HOW TO COMPLETE THIS TASK: Print the first line of the records below and every line after it, up to and including the line with "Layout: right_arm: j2". Print nothing else.

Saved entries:
Segment Open

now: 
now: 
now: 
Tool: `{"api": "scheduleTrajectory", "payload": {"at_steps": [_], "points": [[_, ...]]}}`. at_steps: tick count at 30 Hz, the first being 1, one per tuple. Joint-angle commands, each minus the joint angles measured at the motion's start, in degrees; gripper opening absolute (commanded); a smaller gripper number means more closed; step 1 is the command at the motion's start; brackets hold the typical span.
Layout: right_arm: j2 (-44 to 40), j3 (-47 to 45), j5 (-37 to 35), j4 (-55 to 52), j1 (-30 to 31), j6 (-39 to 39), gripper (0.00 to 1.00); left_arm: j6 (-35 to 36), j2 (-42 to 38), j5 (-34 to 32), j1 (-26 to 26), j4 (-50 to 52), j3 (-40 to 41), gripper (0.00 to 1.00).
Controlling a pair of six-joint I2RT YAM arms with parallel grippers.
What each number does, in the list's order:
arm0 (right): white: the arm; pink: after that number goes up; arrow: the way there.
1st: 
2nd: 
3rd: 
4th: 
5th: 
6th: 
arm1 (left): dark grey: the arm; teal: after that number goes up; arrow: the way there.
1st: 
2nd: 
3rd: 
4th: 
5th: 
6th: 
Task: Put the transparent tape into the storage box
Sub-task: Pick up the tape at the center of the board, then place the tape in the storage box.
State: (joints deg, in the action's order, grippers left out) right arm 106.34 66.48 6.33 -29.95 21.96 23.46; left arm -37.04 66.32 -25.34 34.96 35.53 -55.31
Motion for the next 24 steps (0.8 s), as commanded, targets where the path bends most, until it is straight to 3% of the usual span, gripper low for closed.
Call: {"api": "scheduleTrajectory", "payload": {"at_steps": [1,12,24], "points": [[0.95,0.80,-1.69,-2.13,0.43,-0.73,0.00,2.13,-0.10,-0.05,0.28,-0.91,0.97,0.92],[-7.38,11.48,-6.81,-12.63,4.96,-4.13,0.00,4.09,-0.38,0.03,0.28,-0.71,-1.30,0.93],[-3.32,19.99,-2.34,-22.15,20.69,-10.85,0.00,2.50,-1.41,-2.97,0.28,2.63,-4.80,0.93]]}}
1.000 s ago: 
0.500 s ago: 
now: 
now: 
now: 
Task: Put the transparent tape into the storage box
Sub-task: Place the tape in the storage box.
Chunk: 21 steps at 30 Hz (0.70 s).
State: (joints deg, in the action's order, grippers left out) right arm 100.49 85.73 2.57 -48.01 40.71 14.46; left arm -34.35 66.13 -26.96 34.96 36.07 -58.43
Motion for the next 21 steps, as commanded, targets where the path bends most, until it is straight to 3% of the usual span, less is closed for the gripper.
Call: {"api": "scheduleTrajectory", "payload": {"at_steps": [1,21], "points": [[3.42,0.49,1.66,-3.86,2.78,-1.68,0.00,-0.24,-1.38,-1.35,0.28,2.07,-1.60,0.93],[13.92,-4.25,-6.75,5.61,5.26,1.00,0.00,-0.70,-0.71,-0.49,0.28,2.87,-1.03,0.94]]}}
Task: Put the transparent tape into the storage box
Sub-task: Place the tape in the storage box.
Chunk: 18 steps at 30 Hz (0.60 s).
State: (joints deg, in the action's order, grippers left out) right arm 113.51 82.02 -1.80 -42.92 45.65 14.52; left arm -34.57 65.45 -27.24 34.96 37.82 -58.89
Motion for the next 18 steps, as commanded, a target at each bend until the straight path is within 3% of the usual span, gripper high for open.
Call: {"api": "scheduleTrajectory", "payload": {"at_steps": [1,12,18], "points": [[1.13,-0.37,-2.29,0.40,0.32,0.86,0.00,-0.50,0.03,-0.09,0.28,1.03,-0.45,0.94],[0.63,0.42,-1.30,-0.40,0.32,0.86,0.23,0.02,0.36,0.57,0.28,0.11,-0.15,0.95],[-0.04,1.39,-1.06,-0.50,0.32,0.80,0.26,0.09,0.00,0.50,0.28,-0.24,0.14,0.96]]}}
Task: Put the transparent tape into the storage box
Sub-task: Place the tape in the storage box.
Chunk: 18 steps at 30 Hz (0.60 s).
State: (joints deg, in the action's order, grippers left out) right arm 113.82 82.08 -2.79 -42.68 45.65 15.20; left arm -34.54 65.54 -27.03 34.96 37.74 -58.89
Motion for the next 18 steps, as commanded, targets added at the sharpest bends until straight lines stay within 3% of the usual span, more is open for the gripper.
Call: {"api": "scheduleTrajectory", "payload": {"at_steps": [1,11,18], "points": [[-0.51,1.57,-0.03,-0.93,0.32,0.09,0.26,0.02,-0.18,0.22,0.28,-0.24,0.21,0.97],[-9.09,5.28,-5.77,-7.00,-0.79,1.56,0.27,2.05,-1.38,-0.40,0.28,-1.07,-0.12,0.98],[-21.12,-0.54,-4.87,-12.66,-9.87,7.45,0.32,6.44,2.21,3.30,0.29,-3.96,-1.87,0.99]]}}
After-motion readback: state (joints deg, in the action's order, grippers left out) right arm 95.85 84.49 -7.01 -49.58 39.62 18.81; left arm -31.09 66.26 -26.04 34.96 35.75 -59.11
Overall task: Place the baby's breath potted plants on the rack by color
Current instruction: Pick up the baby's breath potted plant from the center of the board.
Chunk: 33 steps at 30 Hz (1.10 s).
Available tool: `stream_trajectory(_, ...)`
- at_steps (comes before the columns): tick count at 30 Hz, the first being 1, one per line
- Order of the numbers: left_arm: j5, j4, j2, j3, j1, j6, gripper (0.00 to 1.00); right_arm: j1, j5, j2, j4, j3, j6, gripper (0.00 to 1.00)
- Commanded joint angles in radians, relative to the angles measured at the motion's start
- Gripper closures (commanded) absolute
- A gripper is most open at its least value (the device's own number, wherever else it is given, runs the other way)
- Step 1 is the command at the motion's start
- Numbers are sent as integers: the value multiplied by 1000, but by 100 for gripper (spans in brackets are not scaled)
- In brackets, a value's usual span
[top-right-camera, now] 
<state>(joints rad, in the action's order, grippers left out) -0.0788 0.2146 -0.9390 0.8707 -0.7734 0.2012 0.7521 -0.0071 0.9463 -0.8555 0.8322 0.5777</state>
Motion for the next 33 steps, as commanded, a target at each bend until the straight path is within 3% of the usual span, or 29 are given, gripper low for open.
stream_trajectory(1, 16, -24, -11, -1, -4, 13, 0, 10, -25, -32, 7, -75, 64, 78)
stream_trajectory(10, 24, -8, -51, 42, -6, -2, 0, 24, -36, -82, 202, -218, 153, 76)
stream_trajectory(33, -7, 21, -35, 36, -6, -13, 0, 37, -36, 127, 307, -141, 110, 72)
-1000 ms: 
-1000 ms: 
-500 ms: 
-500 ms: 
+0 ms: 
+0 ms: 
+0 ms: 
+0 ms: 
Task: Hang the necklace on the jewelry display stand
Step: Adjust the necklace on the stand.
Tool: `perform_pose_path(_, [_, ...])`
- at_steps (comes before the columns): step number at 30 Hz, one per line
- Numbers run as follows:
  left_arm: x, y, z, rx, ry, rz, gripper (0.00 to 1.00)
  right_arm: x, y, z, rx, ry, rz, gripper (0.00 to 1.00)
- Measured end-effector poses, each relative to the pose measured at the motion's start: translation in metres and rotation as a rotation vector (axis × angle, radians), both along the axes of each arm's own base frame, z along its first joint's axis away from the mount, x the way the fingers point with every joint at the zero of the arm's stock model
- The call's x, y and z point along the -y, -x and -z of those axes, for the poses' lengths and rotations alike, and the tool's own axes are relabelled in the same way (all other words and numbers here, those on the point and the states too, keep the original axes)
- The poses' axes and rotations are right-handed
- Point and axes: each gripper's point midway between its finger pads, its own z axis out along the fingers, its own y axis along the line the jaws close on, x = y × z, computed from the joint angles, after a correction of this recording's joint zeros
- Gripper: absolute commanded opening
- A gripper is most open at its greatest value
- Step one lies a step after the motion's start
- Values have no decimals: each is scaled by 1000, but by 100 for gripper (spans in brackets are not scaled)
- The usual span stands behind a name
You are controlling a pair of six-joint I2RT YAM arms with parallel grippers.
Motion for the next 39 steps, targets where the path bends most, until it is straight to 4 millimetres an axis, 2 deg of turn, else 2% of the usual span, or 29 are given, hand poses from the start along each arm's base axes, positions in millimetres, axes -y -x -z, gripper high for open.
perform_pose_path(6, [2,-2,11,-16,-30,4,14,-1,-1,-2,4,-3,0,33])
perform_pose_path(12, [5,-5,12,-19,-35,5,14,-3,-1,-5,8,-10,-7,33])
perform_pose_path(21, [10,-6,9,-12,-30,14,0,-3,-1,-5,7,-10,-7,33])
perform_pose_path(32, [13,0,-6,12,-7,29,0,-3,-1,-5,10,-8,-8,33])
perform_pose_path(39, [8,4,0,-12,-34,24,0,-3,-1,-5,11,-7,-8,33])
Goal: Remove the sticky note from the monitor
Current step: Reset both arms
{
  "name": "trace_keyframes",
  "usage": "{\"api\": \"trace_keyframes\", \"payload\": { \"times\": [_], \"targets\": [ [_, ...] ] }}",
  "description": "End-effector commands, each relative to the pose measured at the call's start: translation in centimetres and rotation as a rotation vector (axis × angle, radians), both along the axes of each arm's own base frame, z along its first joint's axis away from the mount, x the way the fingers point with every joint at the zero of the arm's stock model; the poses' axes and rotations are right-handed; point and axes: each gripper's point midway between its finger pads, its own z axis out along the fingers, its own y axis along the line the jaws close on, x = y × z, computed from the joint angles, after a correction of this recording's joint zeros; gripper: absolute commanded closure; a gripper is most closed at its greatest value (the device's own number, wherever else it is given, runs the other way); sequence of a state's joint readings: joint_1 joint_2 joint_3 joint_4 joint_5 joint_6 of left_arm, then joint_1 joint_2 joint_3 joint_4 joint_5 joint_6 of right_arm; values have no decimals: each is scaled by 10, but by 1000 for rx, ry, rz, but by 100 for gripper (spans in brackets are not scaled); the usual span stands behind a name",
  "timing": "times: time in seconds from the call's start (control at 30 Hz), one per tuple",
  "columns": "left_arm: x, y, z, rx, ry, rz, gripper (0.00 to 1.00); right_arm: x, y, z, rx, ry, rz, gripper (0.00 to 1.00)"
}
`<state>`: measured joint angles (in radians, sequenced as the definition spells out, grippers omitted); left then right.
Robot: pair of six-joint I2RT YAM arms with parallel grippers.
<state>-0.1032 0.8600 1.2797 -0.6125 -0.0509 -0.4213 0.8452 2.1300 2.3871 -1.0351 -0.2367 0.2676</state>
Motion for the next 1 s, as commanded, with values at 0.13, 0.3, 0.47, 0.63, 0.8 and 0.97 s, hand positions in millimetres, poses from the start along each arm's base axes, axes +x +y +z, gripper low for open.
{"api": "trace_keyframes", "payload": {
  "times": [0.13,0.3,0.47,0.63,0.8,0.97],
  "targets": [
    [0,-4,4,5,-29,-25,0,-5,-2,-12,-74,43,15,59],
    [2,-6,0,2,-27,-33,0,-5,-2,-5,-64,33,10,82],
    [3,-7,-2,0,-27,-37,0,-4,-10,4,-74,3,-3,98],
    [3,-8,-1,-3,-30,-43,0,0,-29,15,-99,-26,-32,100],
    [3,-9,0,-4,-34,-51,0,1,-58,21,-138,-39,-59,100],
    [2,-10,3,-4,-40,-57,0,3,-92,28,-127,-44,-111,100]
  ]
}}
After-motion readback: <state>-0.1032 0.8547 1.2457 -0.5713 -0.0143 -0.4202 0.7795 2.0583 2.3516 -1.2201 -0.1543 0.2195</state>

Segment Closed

SOLUTION TO THIS TASK:
now: 
now: 
now: 
Tool: `{"api": "scheduleTrajectory", "payload": {"at_steps": [_], "points": [[_, ...]]}}`. at_steps: tick count at 30 Hz, the first being 1, one per tuple. Joint-angle commands, each minus the joint angles measured at the motion's start, in degrees; gripper opening absolute (commanded); a smaller gripper number means more closed; step 1 is the command at the motion's start; brackets hold the typical span.
Layout: right_arm: j2 (-44 to 40), j3 (-47 to 45), j5 (-37 to 35), j4 (-55 to 52), j1 (-30 to 31), j6 (-39 to 39), gripper (0.00 to 1.00); left_arm: j6 (-35 to 36), j2 (-42 to 38), j5 (-34 to 32), j1 (-26 to 26), j4 (-50 to 52), j3 (-40 to 41), gripper (0.00 to 1.00).

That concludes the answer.